__Provided records__
......

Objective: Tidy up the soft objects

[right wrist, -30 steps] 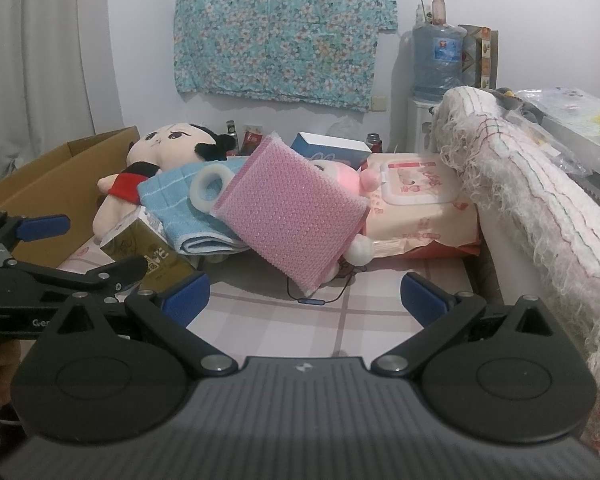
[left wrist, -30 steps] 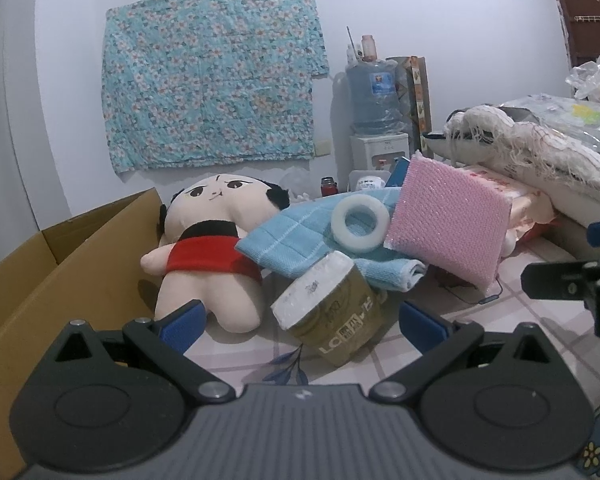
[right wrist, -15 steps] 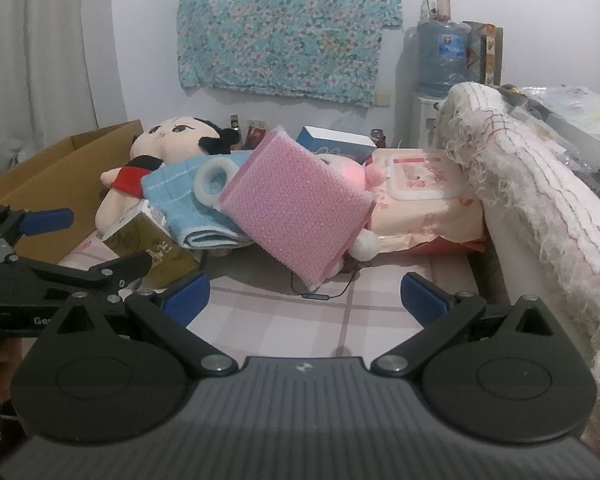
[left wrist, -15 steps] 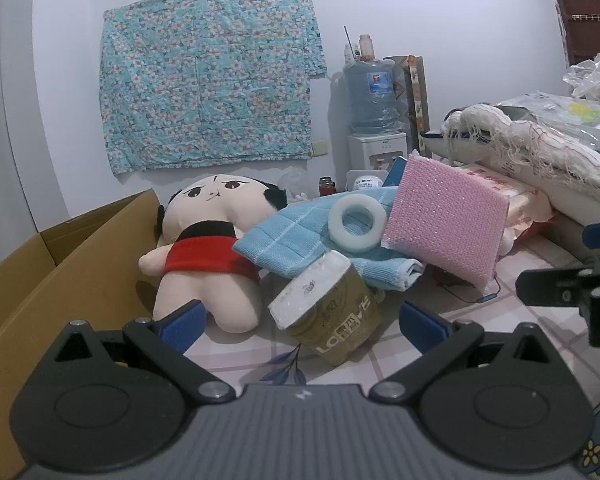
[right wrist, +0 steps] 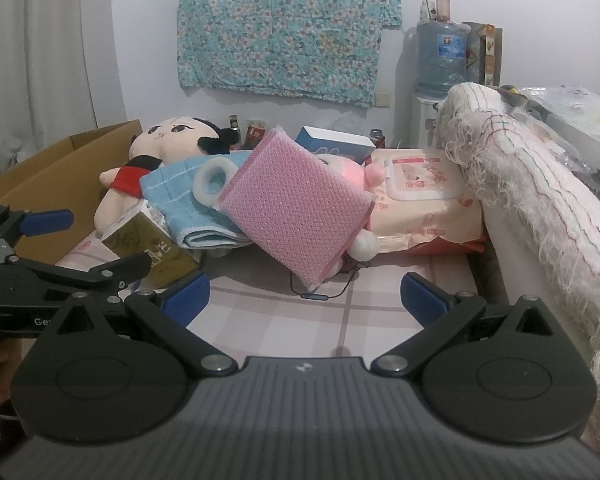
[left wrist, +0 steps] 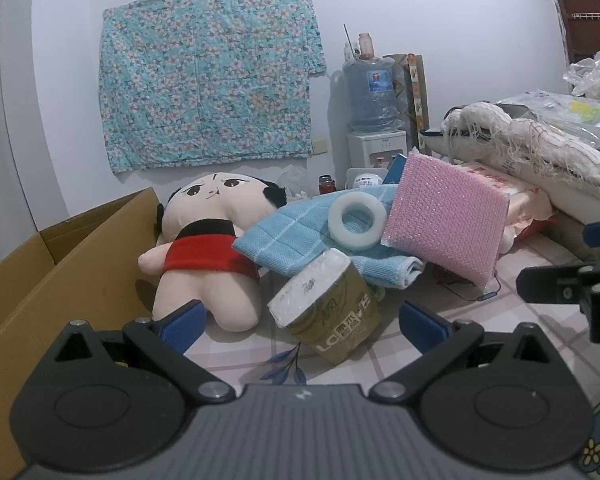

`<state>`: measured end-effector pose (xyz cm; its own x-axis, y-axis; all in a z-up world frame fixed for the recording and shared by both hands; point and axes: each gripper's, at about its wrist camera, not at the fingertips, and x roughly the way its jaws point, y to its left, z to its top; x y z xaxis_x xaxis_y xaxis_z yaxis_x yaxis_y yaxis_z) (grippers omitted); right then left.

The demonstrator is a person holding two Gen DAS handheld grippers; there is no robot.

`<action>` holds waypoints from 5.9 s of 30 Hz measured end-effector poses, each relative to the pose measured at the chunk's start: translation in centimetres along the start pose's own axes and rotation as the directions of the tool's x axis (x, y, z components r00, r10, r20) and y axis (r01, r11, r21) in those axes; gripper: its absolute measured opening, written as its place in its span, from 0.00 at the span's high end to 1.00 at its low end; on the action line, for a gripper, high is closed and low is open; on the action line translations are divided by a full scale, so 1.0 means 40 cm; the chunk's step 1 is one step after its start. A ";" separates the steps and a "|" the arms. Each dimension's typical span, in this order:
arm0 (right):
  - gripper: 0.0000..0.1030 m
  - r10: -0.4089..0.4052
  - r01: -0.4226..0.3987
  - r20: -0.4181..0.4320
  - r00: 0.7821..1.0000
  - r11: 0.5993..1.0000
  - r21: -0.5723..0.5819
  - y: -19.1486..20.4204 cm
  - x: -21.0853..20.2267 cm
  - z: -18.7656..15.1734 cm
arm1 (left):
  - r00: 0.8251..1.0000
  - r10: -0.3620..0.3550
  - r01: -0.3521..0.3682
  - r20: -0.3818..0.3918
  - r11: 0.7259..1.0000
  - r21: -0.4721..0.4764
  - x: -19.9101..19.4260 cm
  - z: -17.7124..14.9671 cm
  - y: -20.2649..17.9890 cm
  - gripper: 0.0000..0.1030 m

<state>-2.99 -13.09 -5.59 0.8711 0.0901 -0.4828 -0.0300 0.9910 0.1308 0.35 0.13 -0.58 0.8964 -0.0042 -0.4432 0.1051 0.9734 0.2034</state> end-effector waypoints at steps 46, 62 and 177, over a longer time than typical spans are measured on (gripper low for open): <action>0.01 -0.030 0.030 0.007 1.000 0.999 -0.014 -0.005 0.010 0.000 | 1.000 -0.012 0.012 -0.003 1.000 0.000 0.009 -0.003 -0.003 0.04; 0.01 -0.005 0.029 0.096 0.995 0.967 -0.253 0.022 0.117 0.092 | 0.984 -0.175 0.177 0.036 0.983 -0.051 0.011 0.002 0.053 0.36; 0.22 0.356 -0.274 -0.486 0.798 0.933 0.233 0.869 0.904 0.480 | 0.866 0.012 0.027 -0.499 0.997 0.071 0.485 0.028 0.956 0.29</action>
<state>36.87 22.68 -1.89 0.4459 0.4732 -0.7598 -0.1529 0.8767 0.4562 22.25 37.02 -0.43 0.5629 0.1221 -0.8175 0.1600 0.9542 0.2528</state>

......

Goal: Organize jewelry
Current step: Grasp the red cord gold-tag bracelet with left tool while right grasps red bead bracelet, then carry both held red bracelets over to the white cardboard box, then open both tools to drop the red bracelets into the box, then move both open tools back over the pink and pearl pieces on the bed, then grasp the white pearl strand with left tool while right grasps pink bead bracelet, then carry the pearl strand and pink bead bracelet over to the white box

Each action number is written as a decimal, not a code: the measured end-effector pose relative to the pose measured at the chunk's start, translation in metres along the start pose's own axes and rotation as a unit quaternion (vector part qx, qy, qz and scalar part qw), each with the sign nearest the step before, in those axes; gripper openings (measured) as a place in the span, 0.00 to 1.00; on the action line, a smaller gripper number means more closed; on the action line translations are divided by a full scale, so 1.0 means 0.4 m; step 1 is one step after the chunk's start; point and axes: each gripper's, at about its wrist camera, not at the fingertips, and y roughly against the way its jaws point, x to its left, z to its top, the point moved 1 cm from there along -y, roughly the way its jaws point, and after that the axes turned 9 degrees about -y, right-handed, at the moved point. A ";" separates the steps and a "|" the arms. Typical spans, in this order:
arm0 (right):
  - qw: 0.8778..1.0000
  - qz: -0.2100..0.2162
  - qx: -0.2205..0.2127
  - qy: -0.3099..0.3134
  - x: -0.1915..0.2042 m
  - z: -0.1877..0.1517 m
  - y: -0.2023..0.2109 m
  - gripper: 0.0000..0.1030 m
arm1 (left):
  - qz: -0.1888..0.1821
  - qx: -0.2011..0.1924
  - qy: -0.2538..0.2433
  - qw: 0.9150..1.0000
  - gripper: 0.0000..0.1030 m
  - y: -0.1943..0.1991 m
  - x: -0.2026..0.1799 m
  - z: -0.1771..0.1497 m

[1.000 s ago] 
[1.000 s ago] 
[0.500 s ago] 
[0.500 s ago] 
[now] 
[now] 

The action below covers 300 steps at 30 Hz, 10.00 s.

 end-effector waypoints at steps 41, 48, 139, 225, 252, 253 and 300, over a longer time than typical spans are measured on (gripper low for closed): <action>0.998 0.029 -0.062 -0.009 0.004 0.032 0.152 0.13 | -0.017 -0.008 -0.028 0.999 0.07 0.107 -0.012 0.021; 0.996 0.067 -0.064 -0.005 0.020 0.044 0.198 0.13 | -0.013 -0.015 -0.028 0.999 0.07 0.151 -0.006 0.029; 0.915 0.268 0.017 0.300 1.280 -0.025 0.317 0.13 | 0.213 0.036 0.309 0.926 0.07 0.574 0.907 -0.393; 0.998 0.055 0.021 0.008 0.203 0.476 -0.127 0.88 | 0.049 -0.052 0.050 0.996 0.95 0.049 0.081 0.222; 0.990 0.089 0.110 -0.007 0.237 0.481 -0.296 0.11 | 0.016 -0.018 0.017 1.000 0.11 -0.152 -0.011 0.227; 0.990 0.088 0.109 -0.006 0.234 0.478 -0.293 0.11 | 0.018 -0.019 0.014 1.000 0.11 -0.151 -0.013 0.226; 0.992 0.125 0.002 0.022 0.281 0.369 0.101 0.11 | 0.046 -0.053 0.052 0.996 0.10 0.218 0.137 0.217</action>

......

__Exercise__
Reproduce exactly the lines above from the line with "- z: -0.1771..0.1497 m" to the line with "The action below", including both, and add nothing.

__The answer__
  - z: -0.1771..0.1497 m

[1.000 s ago] 
[1.000 s ago] 
[0.500 s ago] 
[0.500 s ago] 
[now] 
[now] 

The action below covers 300 steps at 30 Hz, 10.00 s.

No part of the answer remains open.